Principals will learn about a bleak financial situation tomorrow

School principals and reporters will be briefed on the Department of Education’s financial situation tomorrow — and the outlook is likely to include “huge, gigantic cuts,” according to a City Council source. The briefing will come one day before Mayor Bloomberg is scheduled to release his 2010 budget proposal.

An April 8 memo from the city’s budget director asked the DOE to cut 1.5 percent from its proposed operating budget through layoffs or attrition. The cuts will come on top of $251 million that the mayor proposed slashing from the DOE when he first released a 2010 budget plan, in January. The DOE has already revised its budget down $1.9 billion in the last year, down over 10 percent. This new 1.5 percent cut would chop off about $260 million more.

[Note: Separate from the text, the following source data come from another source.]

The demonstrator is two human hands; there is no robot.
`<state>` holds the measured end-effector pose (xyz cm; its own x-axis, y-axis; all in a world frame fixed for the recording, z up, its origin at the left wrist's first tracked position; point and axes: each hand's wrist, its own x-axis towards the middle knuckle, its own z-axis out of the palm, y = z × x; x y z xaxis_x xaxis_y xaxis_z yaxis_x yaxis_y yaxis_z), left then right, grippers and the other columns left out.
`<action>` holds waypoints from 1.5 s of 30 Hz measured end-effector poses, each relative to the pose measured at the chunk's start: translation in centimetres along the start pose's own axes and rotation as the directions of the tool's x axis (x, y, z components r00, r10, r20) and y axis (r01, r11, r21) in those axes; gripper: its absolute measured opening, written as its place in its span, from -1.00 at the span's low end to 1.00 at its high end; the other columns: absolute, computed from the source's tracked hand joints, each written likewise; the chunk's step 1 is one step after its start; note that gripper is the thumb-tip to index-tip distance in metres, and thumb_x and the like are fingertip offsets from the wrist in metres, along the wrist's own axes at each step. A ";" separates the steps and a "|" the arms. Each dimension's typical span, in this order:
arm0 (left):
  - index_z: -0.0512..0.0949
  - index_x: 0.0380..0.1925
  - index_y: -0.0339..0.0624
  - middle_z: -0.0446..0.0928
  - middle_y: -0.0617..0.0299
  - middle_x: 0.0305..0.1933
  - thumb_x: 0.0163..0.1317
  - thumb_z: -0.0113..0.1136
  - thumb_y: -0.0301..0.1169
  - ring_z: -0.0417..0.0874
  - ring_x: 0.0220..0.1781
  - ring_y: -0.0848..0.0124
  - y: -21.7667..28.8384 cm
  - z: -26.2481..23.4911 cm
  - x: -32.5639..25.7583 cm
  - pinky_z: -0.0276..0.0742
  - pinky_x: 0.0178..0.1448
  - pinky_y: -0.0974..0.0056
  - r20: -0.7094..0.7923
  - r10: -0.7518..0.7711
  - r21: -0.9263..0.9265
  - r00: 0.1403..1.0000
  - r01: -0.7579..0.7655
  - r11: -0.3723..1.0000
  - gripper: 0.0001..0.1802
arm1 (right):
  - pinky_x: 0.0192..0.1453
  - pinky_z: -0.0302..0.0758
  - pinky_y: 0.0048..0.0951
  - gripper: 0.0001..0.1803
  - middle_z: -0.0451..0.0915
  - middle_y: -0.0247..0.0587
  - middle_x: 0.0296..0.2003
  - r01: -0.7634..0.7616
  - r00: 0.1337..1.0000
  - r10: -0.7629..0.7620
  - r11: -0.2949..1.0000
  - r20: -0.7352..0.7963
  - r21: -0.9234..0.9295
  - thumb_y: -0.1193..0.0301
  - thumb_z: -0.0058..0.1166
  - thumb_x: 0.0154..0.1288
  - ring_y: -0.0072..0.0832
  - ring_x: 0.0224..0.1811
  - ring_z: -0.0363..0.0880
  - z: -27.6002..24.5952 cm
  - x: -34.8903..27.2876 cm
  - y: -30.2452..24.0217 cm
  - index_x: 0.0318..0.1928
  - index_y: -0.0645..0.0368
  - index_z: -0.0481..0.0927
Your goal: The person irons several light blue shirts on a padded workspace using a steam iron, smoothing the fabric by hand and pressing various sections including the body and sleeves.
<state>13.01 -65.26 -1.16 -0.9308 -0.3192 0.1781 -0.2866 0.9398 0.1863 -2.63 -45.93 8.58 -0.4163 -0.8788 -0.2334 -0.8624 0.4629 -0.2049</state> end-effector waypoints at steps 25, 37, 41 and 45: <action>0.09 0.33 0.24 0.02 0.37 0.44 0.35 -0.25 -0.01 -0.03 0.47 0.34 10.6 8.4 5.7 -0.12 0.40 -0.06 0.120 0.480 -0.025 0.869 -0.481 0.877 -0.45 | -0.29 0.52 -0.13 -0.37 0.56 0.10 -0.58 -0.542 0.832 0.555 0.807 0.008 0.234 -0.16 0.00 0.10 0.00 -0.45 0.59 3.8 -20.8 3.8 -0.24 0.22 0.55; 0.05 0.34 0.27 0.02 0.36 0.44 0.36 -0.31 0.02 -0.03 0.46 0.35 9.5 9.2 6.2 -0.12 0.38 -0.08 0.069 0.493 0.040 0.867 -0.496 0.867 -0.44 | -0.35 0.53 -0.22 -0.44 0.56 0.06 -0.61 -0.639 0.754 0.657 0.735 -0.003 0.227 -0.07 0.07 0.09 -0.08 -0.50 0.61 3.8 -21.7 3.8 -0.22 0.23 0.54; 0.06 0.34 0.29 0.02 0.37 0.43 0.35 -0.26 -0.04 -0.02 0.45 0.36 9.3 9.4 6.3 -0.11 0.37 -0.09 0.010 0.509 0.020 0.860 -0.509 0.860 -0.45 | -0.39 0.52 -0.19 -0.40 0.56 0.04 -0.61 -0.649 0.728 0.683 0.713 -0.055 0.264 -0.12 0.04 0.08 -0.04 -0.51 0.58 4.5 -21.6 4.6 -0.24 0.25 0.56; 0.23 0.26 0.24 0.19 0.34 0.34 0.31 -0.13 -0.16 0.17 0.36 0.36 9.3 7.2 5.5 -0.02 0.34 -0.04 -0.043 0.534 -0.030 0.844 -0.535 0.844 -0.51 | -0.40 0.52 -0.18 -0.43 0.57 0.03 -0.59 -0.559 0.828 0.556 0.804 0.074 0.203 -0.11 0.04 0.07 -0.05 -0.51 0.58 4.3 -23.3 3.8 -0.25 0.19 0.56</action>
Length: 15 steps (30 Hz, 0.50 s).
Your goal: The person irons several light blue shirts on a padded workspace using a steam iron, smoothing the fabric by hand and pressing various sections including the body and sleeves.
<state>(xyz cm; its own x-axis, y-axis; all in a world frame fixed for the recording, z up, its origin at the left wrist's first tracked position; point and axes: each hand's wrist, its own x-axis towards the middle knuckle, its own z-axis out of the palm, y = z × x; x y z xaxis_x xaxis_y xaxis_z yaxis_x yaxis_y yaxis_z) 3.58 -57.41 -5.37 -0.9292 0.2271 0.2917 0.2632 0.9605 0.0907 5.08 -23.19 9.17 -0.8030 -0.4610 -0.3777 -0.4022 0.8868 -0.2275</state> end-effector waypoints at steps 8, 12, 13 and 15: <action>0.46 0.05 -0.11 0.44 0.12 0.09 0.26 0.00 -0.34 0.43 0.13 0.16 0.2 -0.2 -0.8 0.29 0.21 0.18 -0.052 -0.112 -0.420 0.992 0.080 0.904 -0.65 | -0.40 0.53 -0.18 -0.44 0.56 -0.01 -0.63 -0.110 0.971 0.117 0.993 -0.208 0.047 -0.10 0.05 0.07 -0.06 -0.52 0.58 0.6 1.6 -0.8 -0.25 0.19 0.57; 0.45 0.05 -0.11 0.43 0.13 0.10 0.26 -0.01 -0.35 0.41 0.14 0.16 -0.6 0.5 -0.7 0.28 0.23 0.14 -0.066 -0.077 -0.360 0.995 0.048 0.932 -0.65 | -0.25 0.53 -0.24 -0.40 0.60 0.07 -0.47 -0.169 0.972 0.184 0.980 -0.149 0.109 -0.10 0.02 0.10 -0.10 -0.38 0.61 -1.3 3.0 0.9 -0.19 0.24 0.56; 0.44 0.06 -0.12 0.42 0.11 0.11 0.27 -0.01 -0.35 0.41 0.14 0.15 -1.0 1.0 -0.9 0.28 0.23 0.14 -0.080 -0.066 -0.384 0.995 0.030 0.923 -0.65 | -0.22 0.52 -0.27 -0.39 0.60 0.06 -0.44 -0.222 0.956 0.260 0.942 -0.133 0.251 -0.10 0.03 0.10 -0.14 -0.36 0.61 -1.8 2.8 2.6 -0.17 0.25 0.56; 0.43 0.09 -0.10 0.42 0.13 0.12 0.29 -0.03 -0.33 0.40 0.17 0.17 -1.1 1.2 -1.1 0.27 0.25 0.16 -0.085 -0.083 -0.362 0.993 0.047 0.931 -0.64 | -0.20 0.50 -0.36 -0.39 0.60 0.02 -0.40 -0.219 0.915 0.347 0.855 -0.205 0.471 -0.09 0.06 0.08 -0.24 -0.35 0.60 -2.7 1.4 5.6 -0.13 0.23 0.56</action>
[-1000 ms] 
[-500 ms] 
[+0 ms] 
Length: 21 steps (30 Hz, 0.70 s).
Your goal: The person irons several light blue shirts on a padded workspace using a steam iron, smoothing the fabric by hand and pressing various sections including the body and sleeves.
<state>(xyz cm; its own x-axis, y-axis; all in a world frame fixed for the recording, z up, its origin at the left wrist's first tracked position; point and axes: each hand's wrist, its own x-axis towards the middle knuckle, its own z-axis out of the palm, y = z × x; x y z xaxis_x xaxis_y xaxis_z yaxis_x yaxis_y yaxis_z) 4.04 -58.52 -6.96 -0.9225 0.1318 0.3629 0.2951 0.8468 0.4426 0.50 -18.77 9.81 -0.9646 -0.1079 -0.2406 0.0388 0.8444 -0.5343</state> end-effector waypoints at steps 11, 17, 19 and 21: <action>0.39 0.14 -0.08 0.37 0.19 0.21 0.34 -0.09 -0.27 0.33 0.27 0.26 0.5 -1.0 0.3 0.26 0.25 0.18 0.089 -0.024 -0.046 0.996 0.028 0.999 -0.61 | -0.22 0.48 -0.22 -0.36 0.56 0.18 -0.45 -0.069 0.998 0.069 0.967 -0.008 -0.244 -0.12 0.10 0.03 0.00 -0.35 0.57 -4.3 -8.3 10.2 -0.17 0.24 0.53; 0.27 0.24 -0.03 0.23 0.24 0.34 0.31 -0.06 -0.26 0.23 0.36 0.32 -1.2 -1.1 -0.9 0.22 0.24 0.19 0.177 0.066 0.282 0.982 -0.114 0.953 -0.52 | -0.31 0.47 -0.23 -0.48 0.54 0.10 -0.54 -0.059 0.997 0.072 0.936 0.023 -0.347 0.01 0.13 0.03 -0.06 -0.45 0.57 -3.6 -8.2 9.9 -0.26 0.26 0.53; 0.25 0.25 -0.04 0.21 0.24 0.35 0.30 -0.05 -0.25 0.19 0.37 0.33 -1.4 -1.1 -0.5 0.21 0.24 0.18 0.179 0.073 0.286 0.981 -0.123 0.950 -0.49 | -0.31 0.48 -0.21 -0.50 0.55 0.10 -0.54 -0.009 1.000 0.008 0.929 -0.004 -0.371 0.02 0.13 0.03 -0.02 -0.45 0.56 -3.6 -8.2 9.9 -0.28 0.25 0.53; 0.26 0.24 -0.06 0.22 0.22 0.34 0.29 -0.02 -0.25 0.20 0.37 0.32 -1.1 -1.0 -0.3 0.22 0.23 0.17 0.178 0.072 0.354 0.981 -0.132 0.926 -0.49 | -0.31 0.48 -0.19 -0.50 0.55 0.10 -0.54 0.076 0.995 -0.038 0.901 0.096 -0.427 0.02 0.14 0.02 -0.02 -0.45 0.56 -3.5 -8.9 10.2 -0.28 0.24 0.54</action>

The city cuts will be much more manageable thanks to an influx of federal stimulus dollars to the city schools. But a City Council source said that, as currently proposed, they will still be dramatic.

“There’s huge, gigantic cuts proposed in the city’s school budget, and unless there’s some miraculous turnaround in the economic forecast, I don’t think anyone expects an increase in city funds going to schools,” the source said.

Ann Forte, a DOE spokeswoman, said school officials will brief principals on the financial situation tomorrow. Forte said the funding situation is “fluid,” since a few months remain before the City Council could choose to allocate more funds to the DOE in its June budget. The city budget must be finalized by July 1, the beginning of the city’s new fiscal year.

Schools Chancellor Joel Klein told City Council members last month that he was worried about having to lay off as many as 2,000 city teachers if the state didn’t channel sufficient federal stimulus money to the city schools. An April 1 City Council report on the mayor’s January proposed budget said the state’s revised budget, buoyed by stimulus dollars, would prevent teacher layoffs.